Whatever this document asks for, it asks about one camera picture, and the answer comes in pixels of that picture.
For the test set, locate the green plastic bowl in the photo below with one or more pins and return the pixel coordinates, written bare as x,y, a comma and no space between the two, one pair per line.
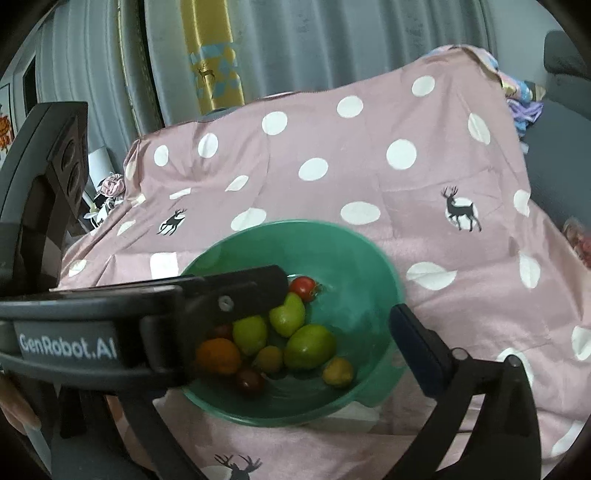
351,277

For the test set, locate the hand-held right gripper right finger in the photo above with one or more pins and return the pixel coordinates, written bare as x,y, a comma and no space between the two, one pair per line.
413,346

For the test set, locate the red cherry tomato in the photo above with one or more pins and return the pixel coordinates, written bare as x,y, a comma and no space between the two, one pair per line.
304,287
250,381

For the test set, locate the white box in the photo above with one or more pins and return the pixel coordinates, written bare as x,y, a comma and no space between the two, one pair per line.
99,168

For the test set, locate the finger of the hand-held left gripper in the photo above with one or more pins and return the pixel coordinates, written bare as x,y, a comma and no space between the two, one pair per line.
244,295

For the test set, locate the orange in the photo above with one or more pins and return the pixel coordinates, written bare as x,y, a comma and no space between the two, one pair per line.
218,355

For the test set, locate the pink polka-dot deer blanket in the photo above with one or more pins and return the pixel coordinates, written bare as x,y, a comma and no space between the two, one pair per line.
369,184

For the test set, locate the clear dried snack packet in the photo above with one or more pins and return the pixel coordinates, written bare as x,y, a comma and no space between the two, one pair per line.
579,242

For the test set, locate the yellow patterned curtain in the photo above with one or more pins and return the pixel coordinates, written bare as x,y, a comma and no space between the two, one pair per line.
212,46

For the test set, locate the orange wall picture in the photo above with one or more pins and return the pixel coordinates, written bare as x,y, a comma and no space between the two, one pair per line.
7,131

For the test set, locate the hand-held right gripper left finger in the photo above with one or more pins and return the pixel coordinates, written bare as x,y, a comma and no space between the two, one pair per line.
147,438

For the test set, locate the grey curtain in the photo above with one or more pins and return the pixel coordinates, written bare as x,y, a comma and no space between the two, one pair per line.
323,46

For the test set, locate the person's left hand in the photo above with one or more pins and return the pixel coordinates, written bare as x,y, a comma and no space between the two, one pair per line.
16,406

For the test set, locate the pink crumpled cloth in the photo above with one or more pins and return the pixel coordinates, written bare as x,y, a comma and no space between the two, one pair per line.
113,184

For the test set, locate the tan longan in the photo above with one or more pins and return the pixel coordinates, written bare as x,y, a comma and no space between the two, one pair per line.
338,371
268,359

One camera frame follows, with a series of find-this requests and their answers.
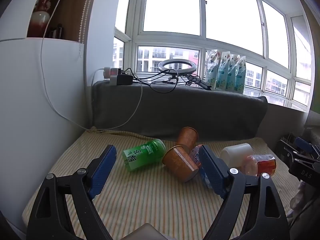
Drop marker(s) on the black power adapter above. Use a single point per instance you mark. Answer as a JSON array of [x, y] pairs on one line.
[[124, 79]]

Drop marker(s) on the striped cloth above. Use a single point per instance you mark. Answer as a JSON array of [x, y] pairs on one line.
[[140, 200]]

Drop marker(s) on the clear red cup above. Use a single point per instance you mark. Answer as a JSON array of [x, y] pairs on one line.
[[265, 165]]

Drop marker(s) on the red and white vase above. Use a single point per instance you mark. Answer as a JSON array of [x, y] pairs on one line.
[[40, 20]]

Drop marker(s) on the pale cloth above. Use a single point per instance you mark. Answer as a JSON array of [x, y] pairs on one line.
[[298, 195]]

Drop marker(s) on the plain orange cup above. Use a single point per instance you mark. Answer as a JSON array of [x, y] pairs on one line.
[[187, 137]]

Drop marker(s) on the white cabinet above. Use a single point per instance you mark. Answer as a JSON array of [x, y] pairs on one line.
[[25, 85]]

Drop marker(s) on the grey cushion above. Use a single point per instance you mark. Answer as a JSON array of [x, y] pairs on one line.
[[175, 110]]

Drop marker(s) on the teal refill pouch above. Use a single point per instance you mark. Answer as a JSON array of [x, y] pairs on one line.
[[240, 77], [212, 70], [232, 75], [222, 72]]

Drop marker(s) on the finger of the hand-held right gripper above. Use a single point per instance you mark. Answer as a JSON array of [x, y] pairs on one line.
[[287, 148], [303, 143]]

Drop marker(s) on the white power strip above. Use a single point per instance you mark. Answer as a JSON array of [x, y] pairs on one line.
[[107, 72]]

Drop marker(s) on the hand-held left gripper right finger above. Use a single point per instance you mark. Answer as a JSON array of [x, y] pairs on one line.
[[212, 172]]

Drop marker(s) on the dark bottles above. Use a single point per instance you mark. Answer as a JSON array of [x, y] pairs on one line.
[[56, 32]]

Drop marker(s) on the black light stand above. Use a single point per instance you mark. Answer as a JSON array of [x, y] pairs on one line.
[[200, 83]]

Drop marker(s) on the green printed cup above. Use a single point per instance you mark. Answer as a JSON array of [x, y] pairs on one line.
[[140, 157]]

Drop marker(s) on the orange cup with white stripe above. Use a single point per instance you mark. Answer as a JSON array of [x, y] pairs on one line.
[[178, 165]]

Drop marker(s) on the white window frame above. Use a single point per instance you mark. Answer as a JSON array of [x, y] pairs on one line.
[[202, 38]]

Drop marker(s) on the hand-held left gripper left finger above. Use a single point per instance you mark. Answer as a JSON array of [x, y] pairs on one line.
[[103, 172]]

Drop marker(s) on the pink and blue printed cup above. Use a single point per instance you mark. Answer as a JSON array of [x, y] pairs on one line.
[[195, 156]]

**Task statement**
Looking at the records above, work out how many lines include the word "camera", then give that number by itself.

**Task output**
2